(Excerpts from a dataset)
****

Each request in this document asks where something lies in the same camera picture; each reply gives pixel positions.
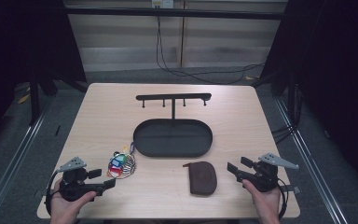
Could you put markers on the brown zip pouch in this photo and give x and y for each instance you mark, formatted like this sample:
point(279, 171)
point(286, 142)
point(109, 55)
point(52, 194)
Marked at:
point(202, 179)

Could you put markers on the black horizontal bar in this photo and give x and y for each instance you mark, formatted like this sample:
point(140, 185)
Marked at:
point(167, 13)

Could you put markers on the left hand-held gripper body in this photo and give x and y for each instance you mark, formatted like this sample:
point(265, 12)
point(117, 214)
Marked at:
point(74, 186)

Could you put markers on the person's right hand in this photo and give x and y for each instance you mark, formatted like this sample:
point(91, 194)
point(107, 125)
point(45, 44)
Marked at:
point(267, 205)

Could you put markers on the small black floor strip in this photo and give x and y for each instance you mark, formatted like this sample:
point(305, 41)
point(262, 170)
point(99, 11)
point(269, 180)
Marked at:
point(57, 130)

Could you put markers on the black tray with hook rack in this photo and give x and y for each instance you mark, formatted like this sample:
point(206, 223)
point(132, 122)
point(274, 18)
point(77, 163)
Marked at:
point(172, 138)

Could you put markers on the white wall socket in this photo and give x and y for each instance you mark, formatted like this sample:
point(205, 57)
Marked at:
point(162, 3)

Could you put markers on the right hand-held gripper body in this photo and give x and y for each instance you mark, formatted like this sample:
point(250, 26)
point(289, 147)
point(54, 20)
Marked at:
point(265, 177)

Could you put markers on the black stand leg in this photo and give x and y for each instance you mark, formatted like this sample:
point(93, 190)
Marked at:
point(34, 99)

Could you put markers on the person's left hand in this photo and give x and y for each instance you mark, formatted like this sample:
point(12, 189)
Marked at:
point(63, 210)

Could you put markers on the grey tape strip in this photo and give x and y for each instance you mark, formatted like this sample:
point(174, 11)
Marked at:
point(39, 193)
point(293, 189)

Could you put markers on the yellow floor tape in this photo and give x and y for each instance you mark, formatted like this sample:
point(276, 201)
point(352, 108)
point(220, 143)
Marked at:
point(23, 98)

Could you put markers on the dark curtain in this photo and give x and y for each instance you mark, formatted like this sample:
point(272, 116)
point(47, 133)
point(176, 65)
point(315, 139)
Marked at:
point(338, 77)
point(18, 46)

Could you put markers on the metal floor rail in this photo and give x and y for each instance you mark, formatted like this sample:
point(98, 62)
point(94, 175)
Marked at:
point(9, 174)
point(310, 161)

****

**EXERCISE:**
Where a line of the records has the string "right", return that line.

**RESPONSE:**
Could you put markers on the person's right hand in this photo and give x and y for each instance you mark, formatted like this sample:
Could you put markers on the right hand-held gripper body in this photo and give x and y for each instance you mark, formatted like this sample:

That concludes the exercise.